This page features selected speeches and other communications from the President and Dean of the Faculty on the subject of free expression and academic freedom.
President Hiram E. Chodosh on Freedom of Expression, Viewpoint Diversity, and Effective Dialogue, Fall 2018
During his Orientation Welcome Remarks to the Class of 2021 on August 20, 2017, President Chodosh spoke to our common purpose. He said, “The resolution of our most complex, wicked problems, and the pursuit of our most exciting, transformative opportunities all depend on one core capability: our ability to learn, and to put that learning to work. The power and creativity in our minds. The compassion and social warmth in our communities. The courage and humility in our leadership. For example, when we look at the sad and tragic events of Charlottesville, we condemn racism and anti-Semitism and bigotry of all kinds as outrageous attacks on our shared values, attacks on the intrinsic value of each and every one of us. We respect our constitutional freedoms of expression and association. And we reject violence and mourn the senseless loss of life.”
On July 17, 2017, CMC issued the statement Claremont McKenna College completes Student Conduct Process on April 6 blockade, which concluded that “[t]he blockade breached institutional values of freedom of expression and assembly.” The statement continued: “Our Athenaeum must continue to invite the broadest array of speakers on the most pressing issues of the day. Our faculty must help us understand how to mitigate the forces that divide our society. Our students must master the skills of respectful dialogue across all barriers. Our community must protect the right to learn from others, especially those with whom we strongly disagree. And Claremont McKenna College must take every step necessary to uphold these vital commitments.”
In a letter to the CMC community on April 7, 2017, President Chodosh reinforced CMC’s commitment to the freedom and diversity of expression by saying, “the breach of our freedoms to listen to views that challenge us and to engage in dialogue about matters of controversy is a serious, ongoing concern we must address effectively. Accordingly, we will be developing new strategies for how best to protect open, safe access to our events.”
In his August 2016 convocation address, President Chodosh said, “If we are to cherish free speech, we must support and hear the speech with which we most disagree. The most persuasive arguments anticipate opposing viewpoints.
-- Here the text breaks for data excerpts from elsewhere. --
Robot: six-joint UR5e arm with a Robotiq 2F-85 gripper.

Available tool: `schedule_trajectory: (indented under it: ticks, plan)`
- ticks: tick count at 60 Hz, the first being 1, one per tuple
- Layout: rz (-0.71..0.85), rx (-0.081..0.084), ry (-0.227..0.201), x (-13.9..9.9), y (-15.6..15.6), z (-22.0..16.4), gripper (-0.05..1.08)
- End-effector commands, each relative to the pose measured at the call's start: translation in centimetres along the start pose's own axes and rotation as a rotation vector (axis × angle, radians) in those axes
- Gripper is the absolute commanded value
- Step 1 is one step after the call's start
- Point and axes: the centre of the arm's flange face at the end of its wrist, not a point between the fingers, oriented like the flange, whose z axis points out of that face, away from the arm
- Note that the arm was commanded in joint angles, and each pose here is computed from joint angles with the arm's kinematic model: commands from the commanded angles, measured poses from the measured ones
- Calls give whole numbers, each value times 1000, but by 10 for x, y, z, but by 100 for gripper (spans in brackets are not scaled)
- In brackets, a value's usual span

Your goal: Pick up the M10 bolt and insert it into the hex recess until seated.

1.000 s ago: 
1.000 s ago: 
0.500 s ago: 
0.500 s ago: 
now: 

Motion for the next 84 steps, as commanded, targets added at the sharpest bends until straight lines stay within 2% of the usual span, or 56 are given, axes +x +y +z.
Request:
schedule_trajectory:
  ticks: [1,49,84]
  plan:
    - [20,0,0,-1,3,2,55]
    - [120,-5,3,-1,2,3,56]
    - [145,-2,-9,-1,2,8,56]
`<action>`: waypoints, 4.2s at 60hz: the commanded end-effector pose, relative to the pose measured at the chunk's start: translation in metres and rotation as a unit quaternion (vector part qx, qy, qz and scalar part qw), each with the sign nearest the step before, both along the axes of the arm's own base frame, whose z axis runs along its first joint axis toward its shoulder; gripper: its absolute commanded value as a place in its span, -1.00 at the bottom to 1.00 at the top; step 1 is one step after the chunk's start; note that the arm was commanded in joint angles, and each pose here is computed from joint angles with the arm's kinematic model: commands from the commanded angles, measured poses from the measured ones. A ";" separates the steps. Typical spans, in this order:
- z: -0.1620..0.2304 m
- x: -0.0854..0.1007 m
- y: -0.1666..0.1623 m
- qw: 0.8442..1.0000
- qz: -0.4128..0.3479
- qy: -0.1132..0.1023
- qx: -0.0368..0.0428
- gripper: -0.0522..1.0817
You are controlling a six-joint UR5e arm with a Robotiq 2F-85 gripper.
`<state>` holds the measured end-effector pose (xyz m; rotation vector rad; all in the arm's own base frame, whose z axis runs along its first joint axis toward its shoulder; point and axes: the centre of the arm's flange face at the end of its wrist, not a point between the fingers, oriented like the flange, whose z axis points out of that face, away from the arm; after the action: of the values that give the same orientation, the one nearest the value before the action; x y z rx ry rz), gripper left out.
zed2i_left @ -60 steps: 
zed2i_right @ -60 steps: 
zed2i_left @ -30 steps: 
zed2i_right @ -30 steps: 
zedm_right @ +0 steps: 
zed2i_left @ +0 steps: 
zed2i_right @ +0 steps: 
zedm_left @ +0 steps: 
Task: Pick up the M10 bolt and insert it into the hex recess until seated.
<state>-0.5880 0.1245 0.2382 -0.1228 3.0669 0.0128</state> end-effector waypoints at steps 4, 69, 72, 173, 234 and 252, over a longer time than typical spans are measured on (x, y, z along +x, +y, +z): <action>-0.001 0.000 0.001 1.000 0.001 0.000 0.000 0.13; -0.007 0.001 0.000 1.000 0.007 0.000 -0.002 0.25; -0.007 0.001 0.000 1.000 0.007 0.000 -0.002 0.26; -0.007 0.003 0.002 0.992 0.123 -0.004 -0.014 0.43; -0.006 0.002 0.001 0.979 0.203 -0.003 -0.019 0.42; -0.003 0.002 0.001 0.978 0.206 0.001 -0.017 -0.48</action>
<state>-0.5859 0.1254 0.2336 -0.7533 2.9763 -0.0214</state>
Free expression without listening is of little use.”
As the CMC community prepared to leave for the 2015 Thanksgiving holiday, President Chodosh wrote: “we must maintain our unqualified commitment to academic freedom, free speech, and critical inquiry. Any incursion of these principles undermines our mission, and it is my obligation to ensure that we strengthen our mechanisms for the protection of these commitments in practice. We have fully reinforced the principle of free speech (even when we were in sharp disagreement), advised the community on the need for civility, respect, and open inquiry, and reaffirmed in the strongest terms our commitment to academic freedom.”
In a November 2015 letter to the CMC faculty, Dean Uvin reinforced freedom of speech at CMC, writing: “[y]our capability and willingness to teach courses on difficult subjects is what a CMC education consists of, what all our students need, and we will support you in every possible way to do so. I want to be absolutely clear: we remain entirely committed to the bedrock principle of our college, of all higher education, and indeed of this society, namely the protection of free speech.”